La ligne de fuite est ce qui permet de retrouver la liberté. Guattari cite par exemple les radios libres, au moment de leur apparition, en tant que "lignes de fuite qui épousent les lignes objectives de la déterritorialisation, et créent une aspiration irréversible à de nouveaux espaces de liberté"
C’est à propos de ces lignes de fuite, figures de ce qui est "en devenir", que Deleuze formule sa célèbre proposition qui consiste à voir que les choses "poussent par le milieu" (et non par les extrémités, comme on le pense spontanément).

Le système des lignes comprend aussi chez Deleuze les lignes de coupure, ce qui sépare durement, de façon binaire (riche/pauvre, jeune/vieux), les lignes de fêlure, ce qui distribue imperceptiblement mais de façon décisive les désirs et équilibres de la vie.

Un autre concept de Deleuze, très souvent cité aujourd’hui, le rhizome — terme emprunté à la botanique, qui désigne une tige rampante souterraine qui porte à la fois des racines et des tiges aériennes —, est une manière de relier les lignes de fuite en un réseau mobile : connexions, hétérogénéité, agencements, combinaisons, multiplicité qui s’opposent au système hiérarchique de l’arborescence.

Quand Deleuze analyse la notion de dispositif telle que l’emploie un autre philosophe Michel Foucault (2), il parle de lignes qui ne sont pas là pour cerner des systèmes qui seraient homogènes, le sujet, le langage, etc., mais pour suivre des directions, tracer des processus : "Chaque ligne est brisée, soumise à des variations de direction, bifurquante et fourchue, soumise à des dérivations."

Pour poursuivre le travail critique de Foucault à l’égard des grands domaines du Pouvoir et du Savoir, il faut donc savoir "démêler les lignes d’un dispositif", en "dresser une carte", "arpenter des terres inconnues", c’est-à-dire encore "s’installer sur les lignes mêmes, qui ne se contentent pas de composer un dispositif, mais qui le traversent et l’entraînent...". Ces lignes (ou ces courbes) permettent de voir et de dire. Voir et dire, "Lumière" et "Langage", les deux formes du savoir fondamentalement distinctes, comme séparées par une faille, écrit encore Deleuze dans son livre consacré à Foucault (3).

À ces lignes s’ajoutent des lignes de force qui sont comme des tangentes qui figurent la "relation d’un point à un autre" des courbes précédentes. Mais Deleuze souligne aussi que Foucault a été conduit à ajouter une autre sorte de lignes, au delà de celles qui font la carte des dispositifs, ce sont des lignes qui permettent précisément de dépasser les lignes de force, de s’en échapper, de "franchir la ligne". C’est une ligne de "subjectivation", un processus de production de subjectivité qui permet d’échapper aux dimensions du savoir et du pouvoir.
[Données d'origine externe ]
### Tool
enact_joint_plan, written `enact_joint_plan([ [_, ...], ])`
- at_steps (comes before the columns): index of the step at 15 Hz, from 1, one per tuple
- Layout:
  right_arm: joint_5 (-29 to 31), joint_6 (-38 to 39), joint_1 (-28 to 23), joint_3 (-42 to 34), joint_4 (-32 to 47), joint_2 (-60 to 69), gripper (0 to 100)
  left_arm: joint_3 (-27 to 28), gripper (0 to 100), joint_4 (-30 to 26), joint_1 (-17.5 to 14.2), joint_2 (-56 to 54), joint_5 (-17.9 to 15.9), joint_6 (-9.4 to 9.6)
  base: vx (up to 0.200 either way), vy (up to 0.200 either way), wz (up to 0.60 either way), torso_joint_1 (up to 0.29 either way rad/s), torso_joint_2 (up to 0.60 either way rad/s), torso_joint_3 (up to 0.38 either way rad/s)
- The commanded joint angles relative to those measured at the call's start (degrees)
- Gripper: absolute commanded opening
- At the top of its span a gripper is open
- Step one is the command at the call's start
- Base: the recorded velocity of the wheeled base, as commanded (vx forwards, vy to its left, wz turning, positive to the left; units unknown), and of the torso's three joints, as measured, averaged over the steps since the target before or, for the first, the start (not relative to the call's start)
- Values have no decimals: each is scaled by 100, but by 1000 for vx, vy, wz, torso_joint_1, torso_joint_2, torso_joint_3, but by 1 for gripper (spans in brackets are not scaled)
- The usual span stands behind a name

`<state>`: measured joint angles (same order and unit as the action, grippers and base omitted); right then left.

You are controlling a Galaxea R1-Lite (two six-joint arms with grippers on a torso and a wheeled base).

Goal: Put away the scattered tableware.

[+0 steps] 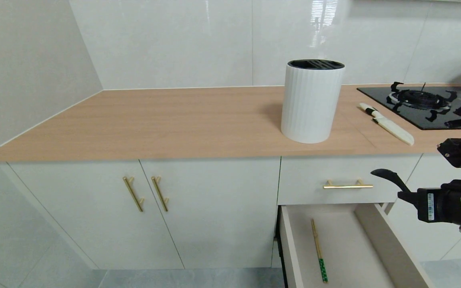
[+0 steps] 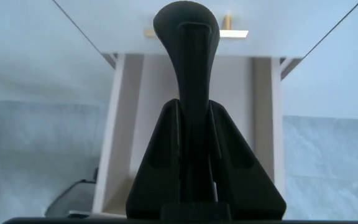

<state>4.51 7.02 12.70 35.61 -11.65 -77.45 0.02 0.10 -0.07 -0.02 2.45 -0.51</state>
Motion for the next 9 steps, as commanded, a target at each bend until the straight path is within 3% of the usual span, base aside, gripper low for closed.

Cette attitude consiste à contester les idées d’universel, de transcendant, d’éternel, pour leur préférer les processus singuliers et créatifs, la différence, la nouveauté, l’actuel. "Foucault fera même allusion à des critères "esthétiques", compris comme critères de vie, et qui substituent chaque fois une évaluation immanente aux prétentions d’un jugement transcendant."

1. Voir "Le Vocabulaire de Gilles Deleuze", Les Cahiers de Noesis, Nice, 2003, pp. 210-211.
2. Gilles Deleuze, "Qu’est-ce qu’un dispositif ?", Michel Foucault philosophe, Paris, Seuil, 1989, pp. 185-195.
3. Gilles Deleuze, Foucault, Paris, Minuit, 1986, p. 128. Voir aussi : Gilles Deleuze, Pourparlers, "La vie comme œuvre d’art", Paris, Minuit, 1990, p. 132.